Ever since the first watermills and windmills were used to generate electricity, energy harvesting has been an attractive source of energy with great potential. In recent years, energy harvesting technology has become more sophisticated and efficient, and energy storage technologies, such as supercapacitors and thin-film batteries (TFBs), have become more cost-effective.
Among the final pieces in the energy harvesting solution jigsaw puzzle are integrated circuits that can perform useful functions, such as algorithmic control and wireless communications using tiny amounts of energy. We have now reached a technological tipping point that will result in the evolution of energy-harvesting-based systems from today’s niche products, such as calculators and wrist watches, to their widespread use in building automation, security systems, embedded controls, agriculture, infrastructure monitoring, asset management and medical monitoring systems.
The wireless sensor node is one of the most important product types being forecast for growth as an energy-harvesting solution. Wireless sensors are ubiquitous and very attractive products to implement using harvested energy.
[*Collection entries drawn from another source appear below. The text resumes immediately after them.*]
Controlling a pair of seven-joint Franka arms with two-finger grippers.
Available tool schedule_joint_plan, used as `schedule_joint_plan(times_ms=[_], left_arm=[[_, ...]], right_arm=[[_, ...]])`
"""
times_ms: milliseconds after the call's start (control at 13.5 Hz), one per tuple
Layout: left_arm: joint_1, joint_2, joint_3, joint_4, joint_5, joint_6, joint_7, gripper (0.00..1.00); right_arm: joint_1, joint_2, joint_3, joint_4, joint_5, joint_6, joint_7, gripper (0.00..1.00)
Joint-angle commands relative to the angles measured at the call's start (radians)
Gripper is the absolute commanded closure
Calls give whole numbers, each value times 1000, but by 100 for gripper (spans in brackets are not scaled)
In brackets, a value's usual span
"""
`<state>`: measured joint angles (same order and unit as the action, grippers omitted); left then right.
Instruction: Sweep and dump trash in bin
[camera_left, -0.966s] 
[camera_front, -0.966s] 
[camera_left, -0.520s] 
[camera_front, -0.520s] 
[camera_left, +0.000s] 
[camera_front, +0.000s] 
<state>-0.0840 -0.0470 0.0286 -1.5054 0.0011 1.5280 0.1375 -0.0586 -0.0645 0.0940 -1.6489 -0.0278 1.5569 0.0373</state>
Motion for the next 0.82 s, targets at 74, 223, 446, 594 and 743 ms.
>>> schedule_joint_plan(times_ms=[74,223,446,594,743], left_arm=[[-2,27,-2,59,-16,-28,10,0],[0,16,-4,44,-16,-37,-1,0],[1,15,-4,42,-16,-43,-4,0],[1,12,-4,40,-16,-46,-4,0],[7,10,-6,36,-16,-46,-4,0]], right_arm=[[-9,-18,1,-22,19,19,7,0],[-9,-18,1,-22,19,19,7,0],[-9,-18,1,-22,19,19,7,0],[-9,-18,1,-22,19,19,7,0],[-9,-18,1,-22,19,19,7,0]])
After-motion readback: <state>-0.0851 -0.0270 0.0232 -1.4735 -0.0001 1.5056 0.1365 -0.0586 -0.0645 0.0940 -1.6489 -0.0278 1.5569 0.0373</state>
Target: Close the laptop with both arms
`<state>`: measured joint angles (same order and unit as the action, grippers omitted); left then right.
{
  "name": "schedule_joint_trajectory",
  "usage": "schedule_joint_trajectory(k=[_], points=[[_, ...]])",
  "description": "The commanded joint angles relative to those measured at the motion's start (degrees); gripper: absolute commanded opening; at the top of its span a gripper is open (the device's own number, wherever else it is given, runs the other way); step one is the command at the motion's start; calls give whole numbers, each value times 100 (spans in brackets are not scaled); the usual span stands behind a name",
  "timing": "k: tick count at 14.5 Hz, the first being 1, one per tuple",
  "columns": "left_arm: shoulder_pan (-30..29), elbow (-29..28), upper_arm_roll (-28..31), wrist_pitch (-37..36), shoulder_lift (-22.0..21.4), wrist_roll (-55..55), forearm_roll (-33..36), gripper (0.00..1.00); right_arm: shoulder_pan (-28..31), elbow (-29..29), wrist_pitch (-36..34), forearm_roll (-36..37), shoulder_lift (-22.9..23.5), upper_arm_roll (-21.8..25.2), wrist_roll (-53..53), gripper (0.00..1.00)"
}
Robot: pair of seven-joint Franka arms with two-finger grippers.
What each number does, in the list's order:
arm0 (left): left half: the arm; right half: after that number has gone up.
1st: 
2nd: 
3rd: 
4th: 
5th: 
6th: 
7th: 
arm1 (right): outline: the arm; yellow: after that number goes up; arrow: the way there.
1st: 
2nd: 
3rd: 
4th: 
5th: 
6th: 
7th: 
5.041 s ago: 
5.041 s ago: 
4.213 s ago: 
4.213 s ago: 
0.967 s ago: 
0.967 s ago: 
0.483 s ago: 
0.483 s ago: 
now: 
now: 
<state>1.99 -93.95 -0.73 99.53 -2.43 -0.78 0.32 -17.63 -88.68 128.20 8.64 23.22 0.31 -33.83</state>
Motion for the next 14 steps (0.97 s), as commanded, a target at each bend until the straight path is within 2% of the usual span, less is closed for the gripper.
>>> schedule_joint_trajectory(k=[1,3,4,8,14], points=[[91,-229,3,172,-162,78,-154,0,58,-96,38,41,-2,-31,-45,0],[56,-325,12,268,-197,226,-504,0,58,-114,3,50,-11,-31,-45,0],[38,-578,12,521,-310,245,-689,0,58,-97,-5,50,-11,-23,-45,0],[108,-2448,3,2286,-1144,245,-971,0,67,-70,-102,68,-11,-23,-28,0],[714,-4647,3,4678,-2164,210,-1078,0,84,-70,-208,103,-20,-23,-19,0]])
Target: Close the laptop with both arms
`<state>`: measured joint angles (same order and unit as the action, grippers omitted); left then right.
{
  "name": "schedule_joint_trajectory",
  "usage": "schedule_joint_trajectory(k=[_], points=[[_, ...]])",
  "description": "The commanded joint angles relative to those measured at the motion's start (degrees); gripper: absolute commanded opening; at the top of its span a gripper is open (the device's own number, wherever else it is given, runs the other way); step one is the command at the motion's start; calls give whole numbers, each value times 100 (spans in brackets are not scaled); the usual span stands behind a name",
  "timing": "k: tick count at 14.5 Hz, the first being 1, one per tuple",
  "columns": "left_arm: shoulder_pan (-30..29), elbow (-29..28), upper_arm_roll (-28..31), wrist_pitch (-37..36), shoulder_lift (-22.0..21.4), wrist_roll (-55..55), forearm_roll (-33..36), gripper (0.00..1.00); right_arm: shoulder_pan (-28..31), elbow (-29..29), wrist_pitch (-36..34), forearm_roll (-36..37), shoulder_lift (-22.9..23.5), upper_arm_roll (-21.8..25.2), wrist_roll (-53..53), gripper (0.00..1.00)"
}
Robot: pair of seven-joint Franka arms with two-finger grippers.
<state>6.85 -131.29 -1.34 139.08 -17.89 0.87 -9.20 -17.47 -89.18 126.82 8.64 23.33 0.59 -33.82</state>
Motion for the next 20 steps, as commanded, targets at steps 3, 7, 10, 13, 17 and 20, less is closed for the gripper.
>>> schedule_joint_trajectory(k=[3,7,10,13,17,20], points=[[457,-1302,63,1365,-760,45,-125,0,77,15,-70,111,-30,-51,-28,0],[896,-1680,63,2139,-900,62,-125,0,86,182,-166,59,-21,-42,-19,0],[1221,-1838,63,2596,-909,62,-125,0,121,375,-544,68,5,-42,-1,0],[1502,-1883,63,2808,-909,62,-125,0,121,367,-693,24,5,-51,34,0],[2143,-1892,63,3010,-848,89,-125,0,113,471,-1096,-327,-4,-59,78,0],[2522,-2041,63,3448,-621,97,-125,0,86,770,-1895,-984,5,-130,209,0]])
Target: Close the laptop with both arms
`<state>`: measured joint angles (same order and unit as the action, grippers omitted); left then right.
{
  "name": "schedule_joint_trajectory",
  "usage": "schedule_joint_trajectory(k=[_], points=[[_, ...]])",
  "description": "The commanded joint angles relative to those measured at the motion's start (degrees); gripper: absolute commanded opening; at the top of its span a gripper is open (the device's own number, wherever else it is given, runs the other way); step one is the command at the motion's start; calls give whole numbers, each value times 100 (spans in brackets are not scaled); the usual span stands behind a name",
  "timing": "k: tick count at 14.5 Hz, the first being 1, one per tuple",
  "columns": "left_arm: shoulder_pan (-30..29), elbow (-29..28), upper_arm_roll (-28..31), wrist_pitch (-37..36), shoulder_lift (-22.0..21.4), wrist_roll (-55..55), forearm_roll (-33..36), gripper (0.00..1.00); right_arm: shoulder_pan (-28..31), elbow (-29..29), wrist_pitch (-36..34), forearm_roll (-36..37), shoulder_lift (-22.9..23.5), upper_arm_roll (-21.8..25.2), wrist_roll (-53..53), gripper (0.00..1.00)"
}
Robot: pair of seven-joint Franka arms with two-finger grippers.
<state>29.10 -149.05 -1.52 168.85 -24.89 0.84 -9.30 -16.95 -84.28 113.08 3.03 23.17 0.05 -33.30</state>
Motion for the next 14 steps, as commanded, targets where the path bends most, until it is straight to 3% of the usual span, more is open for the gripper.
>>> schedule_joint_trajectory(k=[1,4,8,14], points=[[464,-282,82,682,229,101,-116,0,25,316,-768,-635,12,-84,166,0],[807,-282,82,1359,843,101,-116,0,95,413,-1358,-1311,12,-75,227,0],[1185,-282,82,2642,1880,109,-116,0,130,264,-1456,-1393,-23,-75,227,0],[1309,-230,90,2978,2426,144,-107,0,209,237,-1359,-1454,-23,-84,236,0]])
Running mains power to wireless sensors is often neither possible nor convenient, and, since wireless sensor nodes are commonly placed in hard-to-reach locations, changing batteries regularly can be costly and inconvenient. It is now possible to implement wireless sensors using harvested energy because of the off-the-shelf availability of ultra-low-power, single-chip wireless microcontrollers (MCUs) capable of running control algorithms and transmitting data using sophisticated power management techniques.